→ THE PROBLEM: Each entry needs to be reproduced exactly, with none left out.
START DATASET CONTENT
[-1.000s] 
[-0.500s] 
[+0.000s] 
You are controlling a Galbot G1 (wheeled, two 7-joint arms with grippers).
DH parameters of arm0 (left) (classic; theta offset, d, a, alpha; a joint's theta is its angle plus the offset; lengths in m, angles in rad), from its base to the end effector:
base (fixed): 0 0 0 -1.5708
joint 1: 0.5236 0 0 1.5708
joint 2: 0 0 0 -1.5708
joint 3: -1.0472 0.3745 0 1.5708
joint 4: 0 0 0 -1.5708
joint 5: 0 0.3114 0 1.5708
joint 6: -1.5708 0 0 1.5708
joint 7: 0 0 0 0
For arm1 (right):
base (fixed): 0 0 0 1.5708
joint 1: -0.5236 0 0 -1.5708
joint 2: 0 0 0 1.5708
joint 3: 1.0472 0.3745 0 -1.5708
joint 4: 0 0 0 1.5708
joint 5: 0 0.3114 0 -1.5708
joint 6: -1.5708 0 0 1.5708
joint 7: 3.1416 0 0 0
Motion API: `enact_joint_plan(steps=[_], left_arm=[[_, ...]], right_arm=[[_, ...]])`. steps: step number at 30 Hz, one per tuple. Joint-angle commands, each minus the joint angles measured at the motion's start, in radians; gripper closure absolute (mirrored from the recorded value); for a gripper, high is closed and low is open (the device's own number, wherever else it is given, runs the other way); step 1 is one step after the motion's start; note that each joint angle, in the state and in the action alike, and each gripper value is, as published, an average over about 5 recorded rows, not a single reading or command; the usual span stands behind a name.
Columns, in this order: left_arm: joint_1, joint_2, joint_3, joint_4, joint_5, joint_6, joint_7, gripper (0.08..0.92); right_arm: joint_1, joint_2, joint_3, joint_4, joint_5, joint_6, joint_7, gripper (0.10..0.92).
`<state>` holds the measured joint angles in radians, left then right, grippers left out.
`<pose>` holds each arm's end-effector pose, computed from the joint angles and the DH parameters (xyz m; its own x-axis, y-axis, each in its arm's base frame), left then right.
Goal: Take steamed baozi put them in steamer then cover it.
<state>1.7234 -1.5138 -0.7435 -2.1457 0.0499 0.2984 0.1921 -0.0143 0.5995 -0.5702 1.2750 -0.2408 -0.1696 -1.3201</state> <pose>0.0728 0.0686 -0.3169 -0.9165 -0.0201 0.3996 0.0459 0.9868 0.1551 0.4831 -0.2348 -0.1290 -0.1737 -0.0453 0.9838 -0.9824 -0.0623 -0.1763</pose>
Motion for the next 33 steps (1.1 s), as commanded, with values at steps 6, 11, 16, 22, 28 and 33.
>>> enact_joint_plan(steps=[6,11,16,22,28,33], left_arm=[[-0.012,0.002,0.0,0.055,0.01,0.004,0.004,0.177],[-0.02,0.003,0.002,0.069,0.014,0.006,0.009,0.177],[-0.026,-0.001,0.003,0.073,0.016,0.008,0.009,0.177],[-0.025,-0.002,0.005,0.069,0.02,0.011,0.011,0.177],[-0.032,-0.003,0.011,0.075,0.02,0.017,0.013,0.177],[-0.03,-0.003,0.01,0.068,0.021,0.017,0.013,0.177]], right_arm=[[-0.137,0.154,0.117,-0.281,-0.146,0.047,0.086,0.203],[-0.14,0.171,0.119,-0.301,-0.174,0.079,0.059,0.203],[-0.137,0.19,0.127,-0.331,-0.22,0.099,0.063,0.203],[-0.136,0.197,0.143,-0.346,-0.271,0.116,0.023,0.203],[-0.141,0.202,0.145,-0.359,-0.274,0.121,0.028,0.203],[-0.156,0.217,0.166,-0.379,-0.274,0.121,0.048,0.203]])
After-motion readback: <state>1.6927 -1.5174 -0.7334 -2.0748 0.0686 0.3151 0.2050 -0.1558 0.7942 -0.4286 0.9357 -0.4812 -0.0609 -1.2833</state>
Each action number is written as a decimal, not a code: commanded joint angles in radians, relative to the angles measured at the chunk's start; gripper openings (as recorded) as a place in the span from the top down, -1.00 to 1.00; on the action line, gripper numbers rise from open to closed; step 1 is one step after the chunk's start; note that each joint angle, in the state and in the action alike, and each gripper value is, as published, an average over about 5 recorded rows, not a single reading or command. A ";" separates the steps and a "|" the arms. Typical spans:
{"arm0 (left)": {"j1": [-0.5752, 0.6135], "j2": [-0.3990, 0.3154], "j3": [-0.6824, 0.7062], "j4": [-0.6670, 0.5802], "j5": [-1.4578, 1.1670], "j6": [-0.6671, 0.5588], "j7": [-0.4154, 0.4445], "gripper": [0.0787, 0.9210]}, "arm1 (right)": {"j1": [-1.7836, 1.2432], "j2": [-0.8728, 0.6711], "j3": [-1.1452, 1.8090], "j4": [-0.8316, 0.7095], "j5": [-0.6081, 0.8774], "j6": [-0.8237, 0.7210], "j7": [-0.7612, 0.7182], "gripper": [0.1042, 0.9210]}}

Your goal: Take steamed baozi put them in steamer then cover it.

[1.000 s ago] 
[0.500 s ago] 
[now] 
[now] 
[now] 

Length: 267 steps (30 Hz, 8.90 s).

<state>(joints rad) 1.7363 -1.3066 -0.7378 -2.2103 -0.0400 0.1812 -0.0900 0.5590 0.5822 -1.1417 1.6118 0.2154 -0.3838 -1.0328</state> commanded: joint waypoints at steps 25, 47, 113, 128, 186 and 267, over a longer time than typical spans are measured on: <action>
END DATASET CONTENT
→ COMPLETED EXERCISE:
[-1.000s] 
[-0.500s] 
[+0.000s] 
You are controlling a Galbot G1 (wheeled, two 7-joint arms with grippers).
DH parameters of arm0 (left) (classic; theta offset, d, a, alpha; a joint's theta is its angle plus the offset; lengths in m, angles in rad), from its base to the end effector:
base (fixed): 0 0 0 -1.5708
joint 1: 0.5236 0 0 1.5708
joint 2: 0 0 0 -1.5708
joint 3: -1.0472 0.3745 0 1.5708
joint 4: 0 0 0 -1.5708
joint 5: 0 0.3114 0 1.5708
joint 6: -1.5708 0 0 1.5708
joint 7: 0 0 0 0
For arm1 (right):
base (fixed): 0 0 0 1.5708
joint 1: -0.5236 0 0 -1.5708
joint 2: 0 0 0 1.5708
joint 3: 1.0472 0.3745 0 -1.5708
joint 4: 0 0 0 1.5708
joint 5: 0 0.3114 0 -1.5708
joint 6: -1.5708 0 0 1.5708
joint 7: 3.1416 0 0 0
Motion API: `enact_joint_plan(steps=[_], left_arm=[[_, ...]], right_arm=[[_, ...]])`. steps: step number at 30 Hz, one per tuple. Joint-angle commands, each minus the joint angles measured at the motion's start, in radians; gripper closure absolute (mirrored from the recorded value); for a gripper, high is closed and low is open (the device's own number, wherever else it is given, runs the other way); step 1 is one step after the motion's start; note that each joint angle, in the state and in the action alike, and each gripper value is, as published, an average over about 5 recorded rows, not a single reading or command; the usual span stands behind a name.
Columns, in this order: left_arm: joint_1, joint_2, joint_3, joint_4, joint_5, joint_6, joint_7, gripper (0.08..0.92); right_arm: joint_1, joint_2, joint_3, joint_4, joint_5, joint_6, joint_7, gripper (0.10..0.92).
`<state>` holds the measured joint angles in radians, left then right, grippers left out.
`<pose>` holds each arm's end-effector pose, computed from the joint angles and the DH parameters (xyz m; its own x-axis, y-axis, each in its arm's base frame), left then right.
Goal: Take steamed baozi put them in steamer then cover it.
<state>1.7234 -1.5138 -0.7435 -2.1457 0.0499 0.2984 0.1921 -0.0143 0.5995 -0.5702 1.2750 -0.2408 -0.1696 -1.3201</state> <pose>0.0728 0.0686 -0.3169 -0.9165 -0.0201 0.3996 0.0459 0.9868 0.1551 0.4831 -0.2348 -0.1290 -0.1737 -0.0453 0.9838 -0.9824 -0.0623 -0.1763</pose>
Motion for the next 33 steps (1.1 s), as commanded, with values at steps 6, 11, 16, 22, 28 and 33.
>>> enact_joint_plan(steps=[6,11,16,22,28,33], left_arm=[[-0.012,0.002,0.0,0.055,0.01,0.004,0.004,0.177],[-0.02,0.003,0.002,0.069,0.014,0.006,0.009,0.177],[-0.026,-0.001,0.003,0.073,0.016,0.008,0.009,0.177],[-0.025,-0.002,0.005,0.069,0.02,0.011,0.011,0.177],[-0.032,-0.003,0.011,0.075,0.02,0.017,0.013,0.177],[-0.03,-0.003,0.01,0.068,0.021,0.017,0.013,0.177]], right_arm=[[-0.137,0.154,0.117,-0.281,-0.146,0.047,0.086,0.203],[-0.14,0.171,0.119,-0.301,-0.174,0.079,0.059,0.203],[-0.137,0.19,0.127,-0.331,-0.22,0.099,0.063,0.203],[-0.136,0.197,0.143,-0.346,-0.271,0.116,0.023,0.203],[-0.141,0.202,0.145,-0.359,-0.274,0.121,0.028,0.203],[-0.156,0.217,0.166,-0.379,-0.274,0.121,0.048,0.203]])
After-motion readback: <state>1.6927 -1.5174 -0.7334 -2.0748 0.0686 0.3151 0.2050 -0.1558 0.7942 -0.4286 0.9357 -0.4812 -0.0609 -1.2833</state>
Each action number is written as a decimal, not a code: commanded joint angles in radians, relative to the angles measured at the chunk's start; gripper openings (as recorded) as a place in the span from the top down, -1.00 to 1.00; on the action line, gripper numbers rise from open to closed; step 1 is one step after the chunk's start; note that each joint angle, in the state and in the action alike, and each gripper value is, as published, an average over about 5 recorded rows, not a single reading or command. A ";" separates the steps and a "|" the arms. Typical spans:
{"arm0 (left)": {"j1": [-0.5752, 0.6135], "j2": [-0.3990, 0.3154], "j3": [-0.6824, 0.7062], "j4": [-0.6670, 0.5802], "j5": [-1.4578, 1.1670], "j6": [-0.6671, 0.5588], "j7": [-0.4154, 0.4445], "gripper": [0.0787, 0.9210]}, "arm1 (right)": {"j1": [-1.7836, 1.2432], "j2": [-0.8728, 0.6711], "j3": [-1.1452, 1.8090], "j4": [-0.8316, 0.7095], "j5": [-0.6081, 0.8774], "j6": [-0.8237, 0.7210], "j7": [-0.7612, 0.7182], "gripper": [0.1042, 0.9210]}}

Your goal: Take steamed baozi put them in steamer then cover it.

[1.000 s ago] 
[0.500 s ago] 
[now] 
[now] 
[now] 

Length: 267 steps (30 Hz, 8.90 s).

<state>(joints rad) 1.7363 -1.3066 -0.7378 -2.2103 -0.0400 0.1812 -0.0900 0.5590 0.5822 -1.1417 1.6118 0.2154 -0.3838 -1.0328</state> commanded: joint waypoints at steps 25, 47, 113, 128, 186 and 267, over a longer time than typical spans are measured on: <action>

This concludes the output for the exercise.